Прибежавшие на шум варяги страшно обрадовались, когда Гирик рассказал им, в чем дело. Они с радостными криками и смехом обступили Халльдора. Когда же тот знаками показал им, чтобы они срезали с его лица маску из оленьей кожи, тут же отыскался небольшой острый нож, и его желание было выполнено.

Открывшиеся им лицо не было прежним лицом Халльдора, зато глаза его были открыты и явно зрячи. Радости викингов не было предела. Халльдор же вдруг указал рукой себе на губы, и они увидели, что он хочет что-то сказать. Едва шевеля непослушными еще губами, он прошептал:

– Еще не выкован тот топор, которым меня зарубят.

Не в силах более сдерживать обуревавшие его чувства, Ульв бросился на землю и заплакал. Эйстейн же сбегал за непочатым бочонком пива и вышиб из него пробку, да так неловко, что залил пивом все вокруг. Гирик на радостях разорвал в клочья свою новую полотняную рубаху, а потом поспешил в шатер к Харальду, который еще ничего не знал.

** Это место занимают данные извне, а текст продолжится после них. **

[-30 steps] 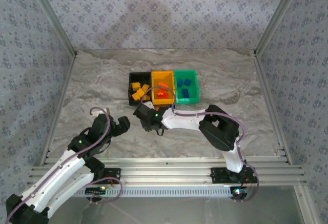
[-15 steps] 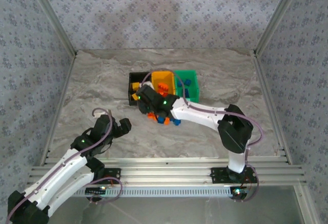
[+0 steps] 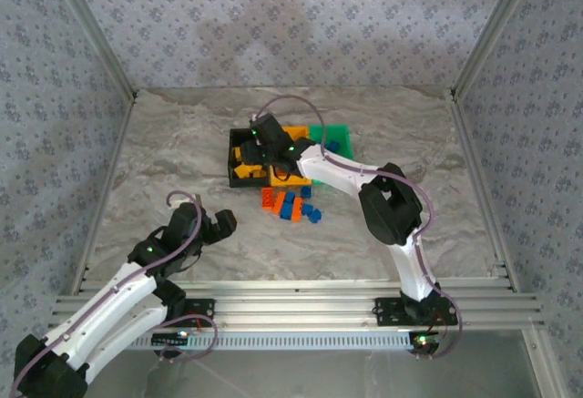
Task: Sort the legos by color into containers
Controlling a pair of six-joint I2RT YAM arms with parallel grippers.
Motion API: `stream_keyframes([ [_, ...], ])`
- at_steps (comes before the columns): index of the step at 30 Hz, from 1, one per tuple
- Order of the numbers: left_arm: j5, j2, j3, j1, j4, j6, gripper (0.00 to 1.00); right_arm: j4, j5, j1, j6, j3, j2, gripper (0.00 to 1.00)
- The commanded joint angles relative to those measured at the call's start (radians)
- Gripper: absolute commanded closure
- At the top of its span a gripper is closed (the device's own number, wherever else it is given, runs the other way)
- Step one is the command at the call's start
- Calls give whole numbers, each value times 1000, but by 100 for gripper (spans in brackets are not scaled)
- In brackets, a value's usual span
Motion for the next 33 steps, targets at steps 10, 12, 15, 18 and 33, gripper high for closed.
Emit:
stream_keyframes([
  [10, 71, 78, 25, 3, 91, 5, 0, 79, 90, 49, 66, -393, -391, 19],
  [12, 72, 84, 25, 3, 102, 2, 0, 36, 141, 61, 117, -482, -464, 18],
  [15, 76, 97, 24, 4, 114, -4, 0, -15, 197, 67, 199, -650, -582, 18],
  [18, 83, 117, 21, 2, 132, -8, 0, -77, 233, 72, 287, -777, -666, 17],
  [33, 95, 216, 1, 1, 190, -18, 0, 34, 113, 37, 348, -929, -562, 20],
])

Услышав добрую весть, Харальд долго смотрел в одну точку остановившимся взором, как будто внезапно лишился рассудка. Потом он встал, взял Гирика за обе руки и сжал их так сильно, что тот вскрикнул сразу и от радости, и от боли.

Харальд не мог сдержать слез. Ему вдруг захотелось побыть одному. Прихватив меч, который нес на плече, придерживая за лезвие, он потихоньку выбрался из лагеря и неверным шагом побрел в лес.

Харальд шел и шел, пока не набрел на небольшую, окруженную соснами полянку, посреди которой бежал ручеек. Опустившись на колени на зеленый мох, он, как умел, возблагодарил Бога за исцеление Халльдора.